Diğer yandan uyguladığı özelleştirme politikaları ve ülkeye hızla akan emperyalist sermaye sayesinde piyasayı canlı tutabilen AKP, 2000’lerin ilk on yıllık diliminde belli bir ekonomik gelişme yaşandığı halisünasyonu yaratmıştı ve 2008-9’da ABD’de başlayan ekonomik krizin ülkemizi “teğet geçtiği” iddia bile edilmişti. Gerçekler ise çok farklıydı ve bu gerçeklerin devrimci özü, halk kitlelerinde “dipten gelen bir dalga” yaratıyordu. Mesele bu dalgayı yüzeyle buluşturmaktı. Gezi İsyanı bu dalganın yüzeyde yarattığı fırtınaydı. Zira bu isyanın temel özelliklerinden biri, farklı toplumsal kesimlerden milyonlarca insanı bir araya getirmesiydi.

Gezi’de kimler yok ki? İşçilerden, “CHP solu”ndan etkilenmiş beyaz yakalılardan en yoksullara, gençlikten kadın ve LGBTİ+lara, çoğunluğu ilk defa (KONDA; Eylemcilerin % 47’si ilk defa eyleme katılmış) bir eyleme katılan büyük bir kitleden söz etmekteyiz. Sokağa çıkan kitlenin önemli bir bölümünün (KONDA araştırması, Gezi eylemcilerinin % 79’u hiçbir parti, kulüp ya da dernek üyesi değil) örgütsüz ve arayış içinde olması da ayrı bir not olarak düşülmelidir.
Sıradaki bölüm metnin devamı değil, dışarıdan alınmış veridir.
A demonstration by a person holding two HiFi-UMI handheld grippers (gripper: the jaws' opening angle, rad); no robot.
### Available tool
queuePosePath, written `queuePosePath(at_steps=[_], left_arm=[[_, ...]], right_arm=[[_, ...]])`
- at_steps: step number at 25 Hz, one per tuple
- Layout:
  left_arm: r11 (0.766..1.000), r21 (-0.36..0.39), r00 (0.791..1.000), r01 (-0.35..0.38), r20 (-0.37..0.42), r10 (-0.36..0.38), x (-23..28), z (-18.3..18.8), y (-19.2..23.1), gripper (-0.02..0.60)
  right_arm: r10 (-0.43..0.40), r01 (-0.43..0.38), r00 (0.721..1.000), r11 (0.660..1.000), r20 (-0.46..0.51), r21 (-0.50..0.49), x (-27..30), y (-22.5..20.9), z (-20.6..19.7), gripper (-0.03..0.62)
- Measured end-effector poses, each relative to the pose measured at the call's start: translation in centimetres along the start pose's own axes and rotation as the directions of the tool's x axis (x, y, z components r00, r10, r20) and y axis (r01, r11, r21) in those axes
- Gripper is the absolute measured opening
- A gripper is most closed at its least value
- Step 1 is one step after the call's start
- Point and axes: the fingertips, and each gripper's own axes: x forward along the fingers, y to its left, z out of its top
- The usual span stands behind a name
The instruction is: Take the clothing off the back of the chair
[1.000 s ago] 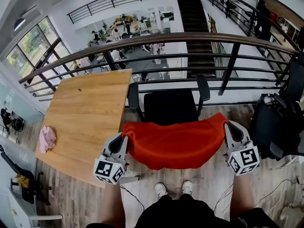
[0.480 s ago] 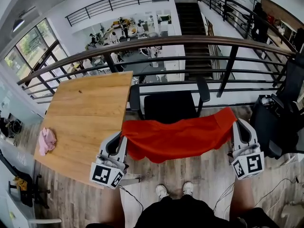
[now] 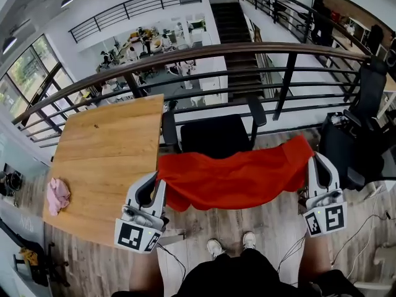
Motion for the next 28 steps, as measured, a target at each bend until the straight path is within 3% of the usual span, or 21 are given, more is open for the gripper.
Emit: queuePosePath(at_steps=[7,16,28], left_arm=[[1.000,0.004,1.000,0.014,0.008,-0.014,-1.5,0.8,-1.2,0.038],[0.998,0.005,0.998,-0.057,0.013,0.057,-4.8,2.9,-5.4,0.038],[0.992,-0.063,0.994,-0.111,-0.017,0.110,-9.3,3.5,-12.5,0.038]], right_arm=[[0.012,-0.012,1.000,1.000,0.017,0.004,-2.9,1.2,1.4,0.021],[0.084,-0.086,0.995,0.996,0.048,0.035,-7.0,1.5,2.7,0.021],[0.159,-0.161,0.985,0.986,0.063,0.034,-13.7,0.8,3.8,0.021]])
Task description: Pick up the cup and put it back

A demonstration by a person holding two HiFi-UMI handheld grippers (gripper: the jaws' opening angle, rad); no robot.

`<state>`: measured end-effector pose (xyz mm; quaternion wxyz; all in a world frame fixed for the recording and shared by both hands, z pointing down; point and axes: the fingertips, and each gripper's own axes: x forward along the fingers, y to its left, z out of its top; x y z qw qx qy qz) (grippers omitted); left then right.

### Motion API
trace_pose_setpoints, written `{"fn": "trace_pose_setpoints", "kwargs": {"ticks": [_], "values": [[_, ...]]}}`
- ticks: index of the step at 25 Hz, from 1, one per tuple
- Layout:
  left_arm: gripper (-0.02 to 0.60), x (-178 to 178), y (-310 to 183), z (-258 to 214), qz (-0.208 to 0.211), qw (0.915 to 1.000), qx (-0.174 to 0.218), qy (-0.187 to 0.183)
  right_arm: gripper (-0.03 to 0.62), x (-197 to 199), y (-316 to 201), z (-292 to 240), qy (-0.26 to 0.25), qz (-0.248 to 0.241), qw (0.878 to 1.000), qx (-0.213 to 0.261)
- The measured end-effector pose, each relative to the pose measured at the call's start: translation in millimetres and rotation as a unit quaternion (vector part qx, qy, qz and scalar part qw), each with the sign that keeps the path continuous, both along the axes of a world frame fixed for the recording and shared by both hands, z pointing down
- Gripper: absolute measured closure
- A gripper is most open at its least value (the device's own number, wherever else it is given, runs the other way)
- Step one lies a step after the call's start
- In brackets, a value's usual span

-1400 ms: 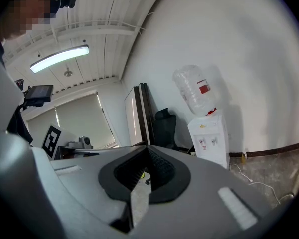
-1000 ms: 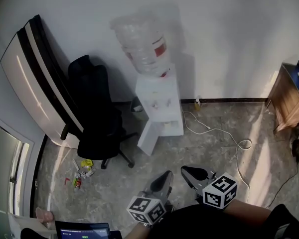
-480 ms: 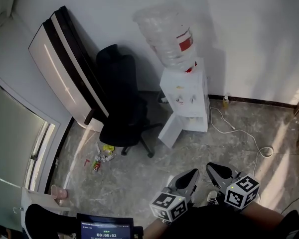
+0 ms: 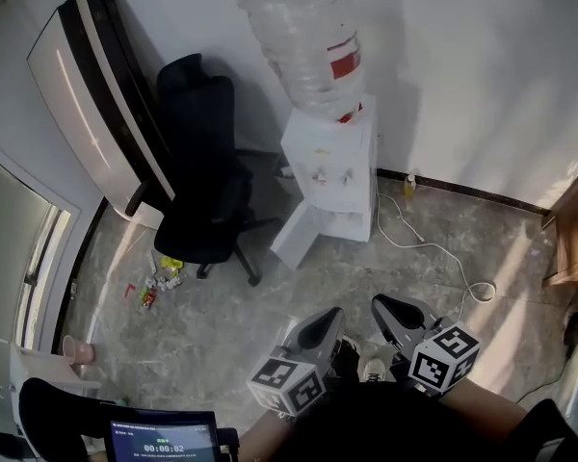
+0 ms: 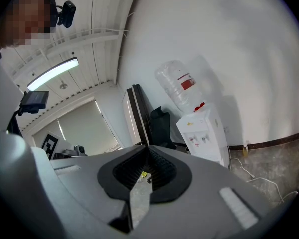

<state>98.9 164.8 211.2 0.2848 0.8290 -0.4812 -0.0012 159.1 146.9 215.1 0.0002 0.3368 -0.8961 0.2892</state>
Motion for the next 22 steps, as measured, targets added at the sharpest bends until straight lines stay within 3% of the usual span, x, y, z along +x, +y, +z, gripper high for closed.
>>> {"fn": "trace_pose_setpoints", "kwargs": {"ticks": [6,12,22], "values": [[0.578,-37,-63,3,-0.005,0.9996,0.007,0.028,0.566,-23,-62,2,0.037,0.017,0.999,0.001],[0.578,-105,-137,24,-0.016,0.9985,0.008,0.051,0.56,-78,-138,15,0.11,-0.002,0.994,0.015],[0.578,-185,-178,73,-0.057,0.9975,-0.023,0.034,0.546,-136,-206,89,0.21,-0.059,0.975,-0.027]]}}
İsyanın ilk dönemlerinde yapılan anket ve değerlendirmelere göre Gezi Parkı saldırısının, Erdoğan ve AKP şahsında, demokratik hak ve özgürlüklere yönelik öfkeyle dolan bardağı taşıran son damla olduğu yönündeydi. Yani İsyan daha ilk günden Taksim Gezi Parkı’nı aşmıştı bile. Geleceksizliğe mahkum edilen gençliğin, 19 Mart 2025 sabahı İstanbul Üniversitesi’nden başlattıkları direnişte olduğu gibi. İstanbul Üniversitesi’nde başlayan ve diğer üniversitelere yayılan gençliğin isyanının nedeni de, bir kişinin diplomasının iptali değil, geleceksizliğe mahkum edilen milyonlarca gencin öfkesinin dışa vurumuydu.

Gezi, Türkiye’de toplumsal muhalefetin yeniden şekillenmesinde bir dönüm noktası oldu. Bugün, Gezi’nin mirası, özellikle gençlik hareketleri içinde canlılığını koruyor ve bu sistemi ortadan kaldırmak için zorluklarla dolu bir mücadele-örgütlenme alanı açıyor.